Thanks for both of these replies, especially the second since I wasn't aware of the DEBUG_REGEX environment variable.
I should have been a bit clearer, but it appears that what I want to do probably can't be done. For example, say I have the absurdly simple script:
$re1 = qr/a/;
$re2 = qr/b/;
$re3 = qr/c/;
$str = "ab";
$str =~ $re1;
$str =~ $re2;
$str =~ $re3;
what I want to do is step through the code (in the debugger) and turn on debugging (by executing "use re 'debug'") when I match against $re2 but then turn it back off before proceeding to the $re3 match.
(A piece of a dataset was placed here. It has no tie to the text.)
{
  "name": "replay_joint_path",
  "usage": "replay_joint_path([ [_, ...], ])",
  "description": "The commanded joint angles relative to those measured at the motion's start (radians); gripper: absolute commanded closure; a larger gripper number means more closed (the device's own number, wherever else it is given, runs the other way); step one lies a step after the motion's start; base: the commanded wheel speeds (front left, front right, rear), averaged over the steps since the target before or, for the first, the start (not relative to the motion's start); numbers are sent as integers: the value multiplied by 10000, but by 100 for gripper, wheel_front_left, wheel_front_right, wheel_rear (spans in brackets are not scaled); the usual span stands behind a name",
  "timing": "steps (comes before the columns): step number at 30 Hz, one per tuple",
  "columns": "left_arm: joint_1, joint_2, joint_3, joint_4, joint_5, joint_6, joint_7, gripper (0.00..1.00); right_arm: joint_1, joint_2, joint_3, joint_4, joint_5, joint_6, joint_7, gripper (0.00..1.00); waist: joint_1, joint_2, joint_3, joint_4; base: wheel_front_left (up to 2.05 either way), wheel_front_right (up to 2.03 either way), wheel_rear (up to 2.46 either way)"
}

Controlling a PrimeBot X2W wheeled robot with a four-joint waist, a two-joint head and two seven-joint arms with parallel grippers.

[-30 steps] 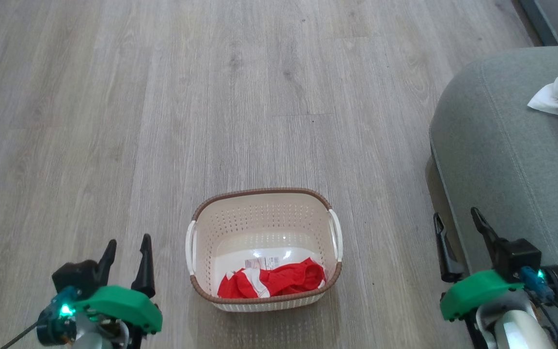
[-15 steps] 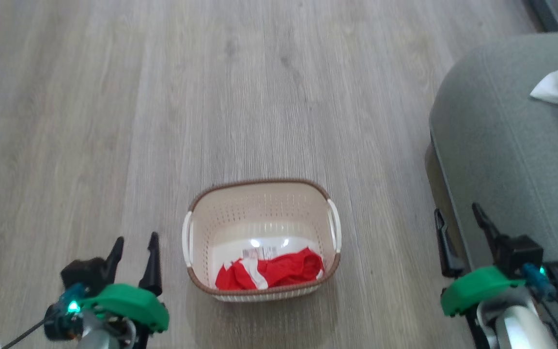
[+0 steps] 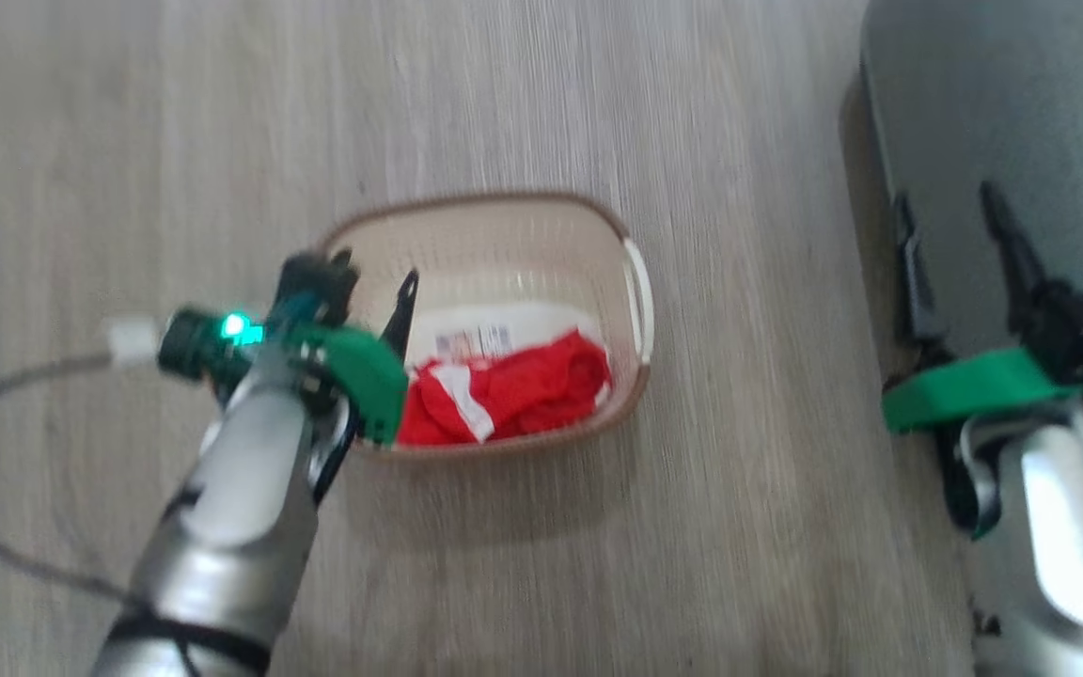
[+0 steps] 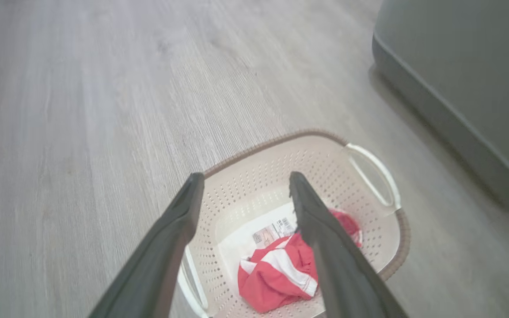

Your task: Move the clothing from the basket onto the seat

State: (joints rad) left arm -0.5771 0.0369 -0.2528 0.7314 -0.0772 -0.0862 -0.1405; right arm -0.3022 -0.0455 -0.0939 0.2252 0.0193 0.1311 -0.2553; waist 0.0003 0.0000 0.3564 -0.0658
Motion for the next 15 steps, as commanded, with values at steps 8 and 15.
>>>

I could put each in it's own scope, but that would be messy (I don't really want to put every regexp in it's own scope so that I could potentially debug it individually).
Even worse is that the regexps in question were built outside of the scope, so I actually end up with something more similar to this:
$str = "abc";
$re1 = qr/a/;
$re2 = qr/b/;
{
use re 'debug';
$str =~ $re1;
{
no re 'debug';
$str =~ $re2;
}
}
which won't print any debugging info at all.
Oh well, I can do what I've always done (temporarily enable debugging and then go to the point in the code I'm interested in ignoring all the unwanted debugging output).